§ Instructions for the task
Read the data, and whenever a line holds the word "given", report that line.
*** Opening Material shown ***
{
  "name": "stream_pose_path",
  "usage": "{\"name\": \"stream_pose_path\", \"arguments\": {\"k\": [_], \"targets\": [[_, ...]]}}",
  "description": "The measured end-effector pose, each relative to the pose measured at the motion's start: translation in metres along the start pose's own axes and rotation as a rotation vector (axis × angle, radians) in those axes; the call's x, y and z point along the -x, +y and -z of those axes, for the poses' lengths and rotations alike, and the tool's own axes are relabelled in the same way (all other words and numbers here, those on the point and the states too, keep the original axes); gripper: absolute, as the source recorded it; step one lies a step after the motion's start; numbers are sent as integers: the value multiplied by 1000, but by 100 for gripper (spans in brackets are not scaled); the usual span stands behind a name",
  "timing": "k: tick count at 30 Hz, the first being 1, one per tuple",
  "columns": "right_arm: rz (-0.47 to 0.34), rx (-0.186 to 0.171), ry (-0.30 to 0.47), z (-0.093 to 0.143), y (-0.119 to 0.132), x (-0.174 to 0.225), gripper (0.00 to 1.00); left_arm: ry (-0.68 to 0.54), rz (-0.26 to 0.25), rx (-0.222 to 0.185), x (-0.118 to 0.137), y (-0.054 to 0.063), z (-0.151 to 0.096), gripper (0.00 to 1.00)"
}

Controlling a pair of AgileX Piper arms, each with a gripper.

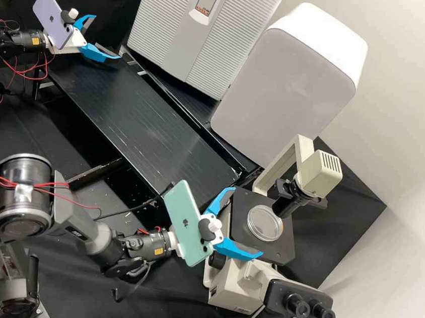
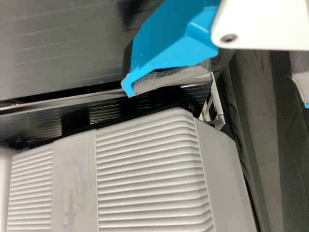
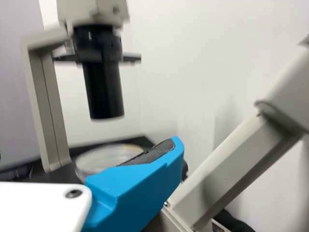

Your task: Place the petri dish on the microscope

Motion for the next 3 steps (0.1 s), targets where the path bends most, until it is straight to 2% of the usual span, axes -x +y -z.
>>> {"name": "stream_pose_path", "arguments": {"k": [2, 3], "targets": [[-4, -9, 23, 3, -2, 8, 100, 0, 0, 0, 0, 0, 0, 100], [-4, -26, 25, 4, -2, 10, 100, 0, 0, 0, 0, 0, 0, 100]]}}
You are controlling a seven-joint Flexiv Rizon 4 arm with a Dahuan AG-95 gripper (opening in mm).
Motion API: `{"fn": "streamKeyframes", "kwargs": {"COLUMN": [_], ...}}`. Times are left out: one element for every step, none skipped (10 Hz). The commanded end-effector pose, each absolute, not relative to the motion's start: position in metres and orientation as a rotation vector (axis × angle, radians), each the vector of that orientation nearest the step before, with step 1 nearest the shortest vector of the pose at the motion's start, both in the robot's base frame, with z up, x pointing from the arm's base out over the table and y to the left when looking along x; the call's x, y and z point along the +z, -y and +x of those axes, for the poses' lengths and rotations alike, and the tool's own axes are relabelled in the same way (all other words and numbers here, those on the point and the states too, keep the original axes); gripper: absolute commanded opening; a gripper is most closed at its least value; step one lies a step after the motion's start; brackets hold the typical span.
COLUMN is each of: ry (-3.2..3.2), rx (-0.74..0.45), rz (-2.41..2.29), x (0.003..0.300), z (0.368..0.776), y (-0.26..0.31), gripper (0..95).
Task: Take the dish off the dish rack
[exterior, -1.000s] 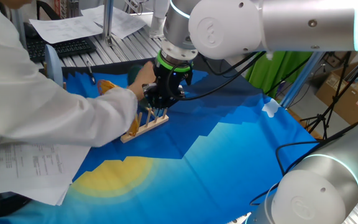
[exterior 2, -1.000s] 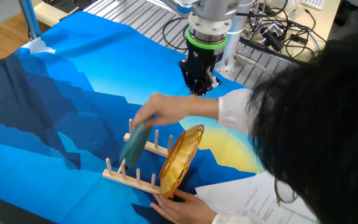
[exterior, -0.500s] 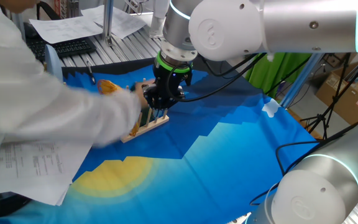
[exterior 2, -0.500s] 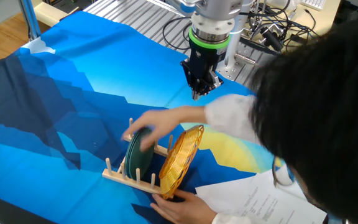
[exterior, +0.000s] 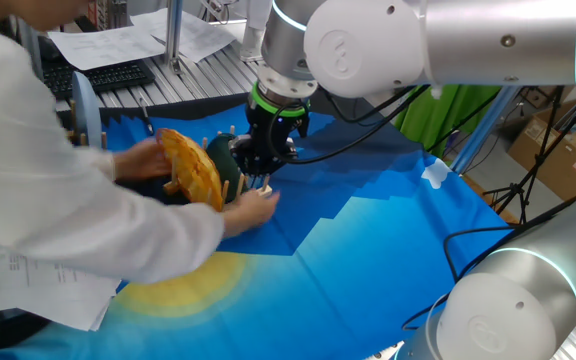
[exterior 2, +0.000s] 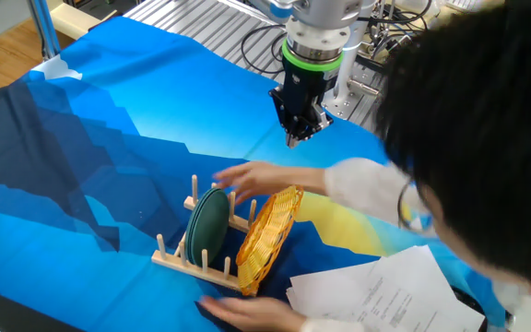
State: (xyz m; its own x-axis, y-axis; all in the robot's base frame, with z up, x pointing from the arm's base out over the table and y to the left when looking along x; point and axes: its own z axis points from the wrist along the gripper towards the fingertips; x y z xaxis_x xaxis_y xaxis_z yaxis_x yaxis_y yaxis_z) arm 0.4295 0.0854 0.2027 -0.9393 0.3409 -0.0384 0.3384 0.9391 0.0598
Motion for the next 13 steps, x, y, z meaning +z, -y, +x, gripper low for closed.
{"fn": "streamKeyframes", "kwargs": {"ry": [-3.046,-3.046,-3.047,-3.047,-3.047,-3.047,-3.048,-3.049,-3.049,-3.049,-3.048,-3.047,-3.047], "rx": [0.08,0.08,0.081,0.081,0.081,0.081,0.08,0.08,0.081,0.081,0.082,0.083,0.083], "rz": [0.543,0.542,0.542,0.543,0.543,0.544,0.537,0.532,0.531,0.534,0.54,0.543,0.545], "x": [0.2041,0.2042,0.2041,0.204,0.2038,0.2038,0.2038,0.2036,0.2033,0.2028,0.2026,0.2025,0.2025], "z": [0.4344,0.4352,0.4352,0.4352,0.4353,0.4353,0.4352,0.4353,0.4354,0.4356,0.4357,0.4357,0.4358], "y": [-0.0874,-0.0878,-0.0879,-0.088,-0.0881,-0.0881,-0.0882,-0.0883,-0.0884,-0.0887,-0.0889,-0.0889,-0.0889], "gripper": [0.0,0.0,0.0,0.0,0.0,0.0,0.0,0.0,0.0,0.0,0.0,0.0,0.0]}}
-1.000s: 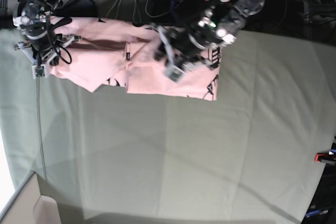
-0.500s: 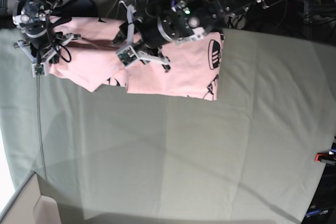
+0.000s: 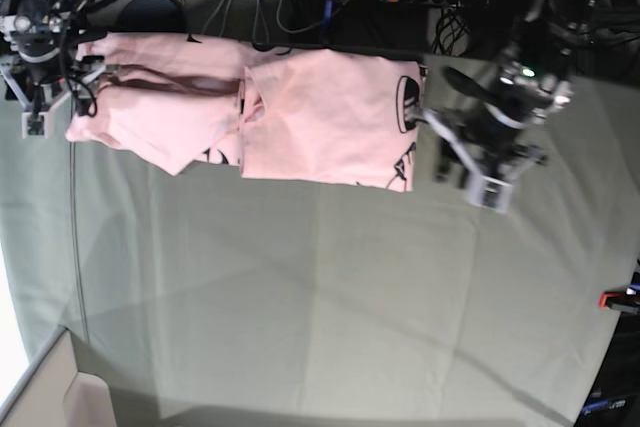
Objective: Layout the t-shirt on the table in an organized manner, then fold the t-shirt properly
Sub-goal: 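Release the folded end with the left gripper and raise it away, then hold the strip end with the right gripper and adjust its grip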
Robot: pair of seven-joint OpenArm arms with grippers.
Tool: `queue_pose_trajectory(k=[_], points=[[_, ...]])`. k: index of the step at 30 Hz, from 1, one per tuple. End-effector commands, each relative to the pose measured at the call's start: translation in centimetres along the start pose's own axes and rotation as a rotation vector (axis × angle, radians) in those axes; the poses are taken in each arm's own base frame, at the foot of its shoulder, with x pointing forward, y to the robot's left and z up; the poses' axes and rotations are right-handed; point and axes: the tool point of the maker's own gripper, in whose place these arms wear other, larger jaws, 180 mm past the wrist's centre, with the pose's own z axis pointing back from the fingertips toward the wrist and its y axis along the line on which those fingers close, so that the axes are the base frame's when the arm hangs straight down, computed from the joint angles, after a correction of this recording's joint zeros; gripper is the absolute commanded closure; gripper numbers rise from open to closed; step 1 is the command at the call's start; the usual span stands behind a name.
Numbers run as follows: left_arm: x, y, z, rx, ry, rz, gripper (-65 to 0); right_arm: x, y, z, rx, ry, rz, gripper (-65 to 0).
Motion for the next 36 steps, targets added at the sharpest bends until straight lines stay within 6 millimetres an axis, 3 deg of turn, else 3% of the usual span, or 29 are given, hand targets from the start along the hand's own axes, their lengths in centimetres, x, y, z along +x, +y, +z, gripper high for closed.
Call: queue_pose_trajectory(k=[1,6,12,20,28,33,36], points=[[1.6,1.6,0.4,0.038,-0.054,0.005,-17.7,1.3,-1.0,0.2,-0.027,-0.049,-0.013,-41.6],[1.4,6.6,0.9,0.163,-0.055,0.057,-17.7,0.8,-0.6,-0.2,-0.019,0.049,-0.019,-41.6],[0.6,8.9,0.4,0.229,-0.046,0.141,-17.7,0.6,1.3,-0.6,0.029,0.108,0.019,-41.6],[0.1,6.1,-1.0,0.063,-0.028,0.066,-17.7,0.9,2.5,-0.8,0.062,0.107,0.041,-41.5],[0.4,7.5,-0.7,0.094,-0.071,0.152,-17.7,-0.2,2.9,-1.2,0.077,0.136,0.028,-41.5],[0.9,7.8,-0.8,0.096,-0.08,0.149,-17.7,0.4,2.1,-0.2,0.049,0.113,0.052,-41.6],[0.1,8.0,-1.2,0.098,-0.057,0.162,-17.7,1.0,1.8,0.1,0.036,0.096,0.057,-41.6]])
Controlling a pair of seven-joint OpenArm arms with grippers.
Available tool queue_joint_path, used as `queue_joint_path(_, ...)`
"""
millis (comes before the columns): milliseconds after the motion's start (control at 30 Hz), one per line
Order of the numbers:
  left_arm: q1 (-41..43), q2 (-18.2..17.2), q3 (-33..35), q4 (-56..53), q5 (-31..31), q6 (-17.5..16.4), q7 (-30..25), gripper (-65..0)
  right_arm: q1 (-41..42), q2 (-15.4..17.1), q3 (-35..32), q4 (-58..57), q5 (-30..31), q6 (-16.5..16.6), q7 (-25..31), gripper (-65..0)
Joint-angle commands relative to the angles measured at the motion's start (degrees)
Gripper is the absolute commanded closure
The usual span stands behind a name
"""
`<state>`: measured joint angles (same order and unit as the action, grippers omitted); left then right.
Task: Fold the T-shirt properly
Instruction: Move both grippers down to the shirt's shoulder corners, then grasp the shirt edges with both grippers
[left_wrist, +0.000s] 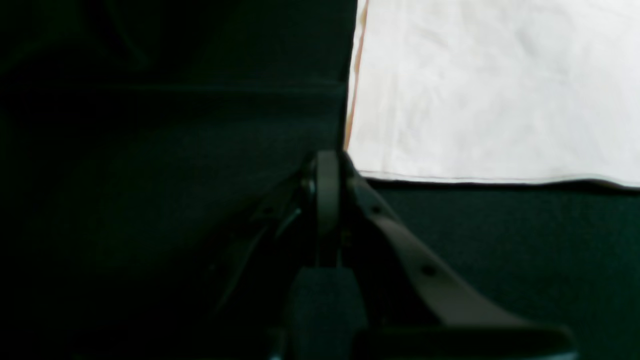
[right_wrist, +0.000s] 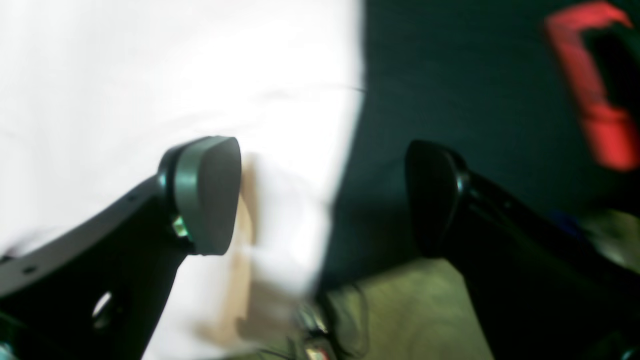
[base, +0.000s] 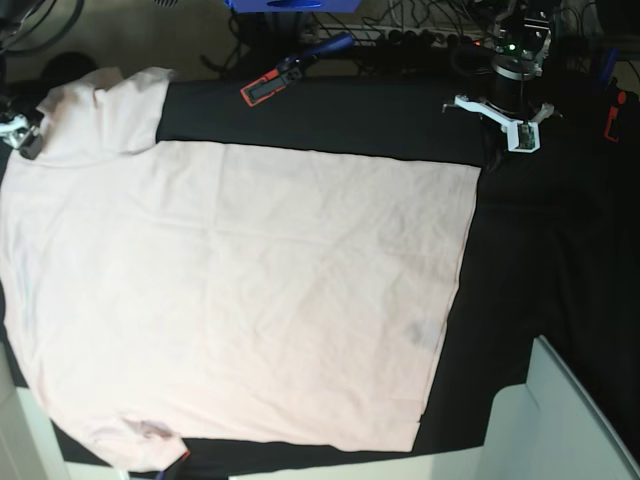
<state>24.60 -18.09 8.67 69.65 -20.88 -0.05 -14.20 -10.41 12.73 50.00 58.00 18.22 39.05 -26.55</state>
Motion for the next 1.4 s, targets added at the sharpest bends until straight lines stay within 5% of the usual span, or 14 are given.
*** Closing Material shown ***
§ Solution to this task
Motion for the next 36 steps, targets added at the sharpest bends until straight lines stay within 6 millimetres an axis, 3 deg of turn, else 3% of the usual span, or 29 are given, hand targets from the start along the hand's own axes, their lengths in centimetres, x, y, z along +x, +y, +z, gripper high for closed.
Motion for the next 1.4 s, targets added at the sharpest bends until straight lines stay within 5% of the usual span, or 14 are given.

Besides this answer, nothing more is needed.